So we must expand the list of elements in Nat:
_|_, Zero, Succ Zero, Succ (Succ Zero), Succ (Succ (Succ Zero)),
...
There are still more elements of Nat. Suppose we define a function that returns
a Nat. Let's call the function undefined:
undefined :: Nat
undefined = undefined
It is an infinitely recursive function: when invoked it never stops until the
program is interrupted.
This function undefined is denoted by the symbol _|_
Recall how we defined the ordering of values in Nat:
instance Ord Nat where
Zero < Zero = False
Zero < Succ n = True
Succ m < Zero = False
Succ m < Succ n = (m < n)
>From that ordering we can see that Succ _|_ is an element of Nat:
Zero < Succ undefined -- Note: same
as Zero < Succ _|_
= True -- by the 2nd equation
defining order
And Succ (Succ _|_ ) is an element of Nat:
Succ Zero < Succ (Succ undefined) -- Note: same as Zero <
Succ (Succ _|_ )
= Zero < Succ undefined -- by the 4th equation
defining order
= True -- by the 2nd equation
defining order
And Succ (Succ (Succ _|_ ) is an element of Nat, and so forth.
So the list of elements in Nat expands:
..., Succ (Succ (Succ _|_ )), Succ (Succ _|_ ), Succ _|_, _|_, Zero, Succ
Zero, Succ (Succ Zero), Succ (Succ (Succ Zero)), ...
One can interpret the extra values in the following way:
_|_ corresponds to the natural number about which there is absolutely no
information
Succ _|_ to the natural number about which the only information is that it is
greater than Zero
Succ (Succ _|_ ) to the natural number about which the only information is that
it is greater than Succ Zero
And so on
There is one further value of Nat, namely the "infinite" number:
Succ (Succ (Succ (Succ ...)))
It can be defined by this function:
infinity :: Nat
infinity = Succ infinity
It is different from all the other Nat values because it is the only number for
which Succ m < infinity for all finite numbers m:
Zero < infinity
= True
Succ Zero < infinity
= True
Succ (Succ Zero) < infinity
= True
Thus, the values of Nat can be divided into three classes:
- The finite values, Zero, Succ Zero, Succ (Succ Zero), and so on.
- The partial values, _|_, Succ _|_, Succ (Succ _|_ ), and so on.
- The infinite value.
Important: the values of *every* recursive data type can be divided into three
classes:
- The finite values of the data type.
- The partial values, _|_, and so on.
- The infinite values.
Although the infinite Nat value is not of much use, the same is not true of the
infinite values of other data types.
Recap: We have discussed two aspects of the holy trinity of functional
programming: recursive data types and recursively defined functions over those
data types.

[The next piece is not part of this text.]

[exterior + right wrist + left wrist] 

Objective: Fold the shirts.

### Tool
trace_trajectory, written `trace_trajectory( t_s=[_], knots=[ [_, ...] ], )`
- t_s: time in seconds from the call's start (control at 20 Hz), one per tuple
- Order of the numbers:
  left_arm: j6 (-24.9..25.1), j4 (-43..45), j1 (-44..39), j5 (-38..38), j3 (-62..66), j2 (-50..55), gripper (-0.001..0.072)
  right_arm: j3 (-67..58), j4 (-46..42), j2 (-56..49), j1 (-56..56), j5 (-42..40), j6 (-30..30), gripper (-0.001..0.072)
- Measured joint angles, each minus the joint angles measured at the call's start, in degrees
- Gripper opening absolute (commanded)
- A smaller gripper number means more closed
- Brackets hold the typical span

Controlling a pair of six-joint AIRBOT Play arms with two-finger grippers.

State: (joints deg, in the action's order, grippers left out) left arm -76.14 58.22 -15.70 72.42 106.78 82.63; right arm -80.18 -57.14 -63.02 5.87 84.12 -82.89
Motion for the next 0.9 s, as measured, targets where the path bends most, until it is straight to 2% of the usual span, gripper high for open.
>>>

The third aspect is induction, which is discussed now.
Induction allows us to reason about the properties of recursively defined
functions over a recursive data type.
In the case of Nat the principle of induction can be stated as follows: in
order to show that some property P(n) holds for each finite number n of Nat, it
is sufficient to treat two cases:
Case (Zero). Show that P(Zero) holds.
Case (Succ n). Show that if P(n) holds, then P(Succ n) also holds.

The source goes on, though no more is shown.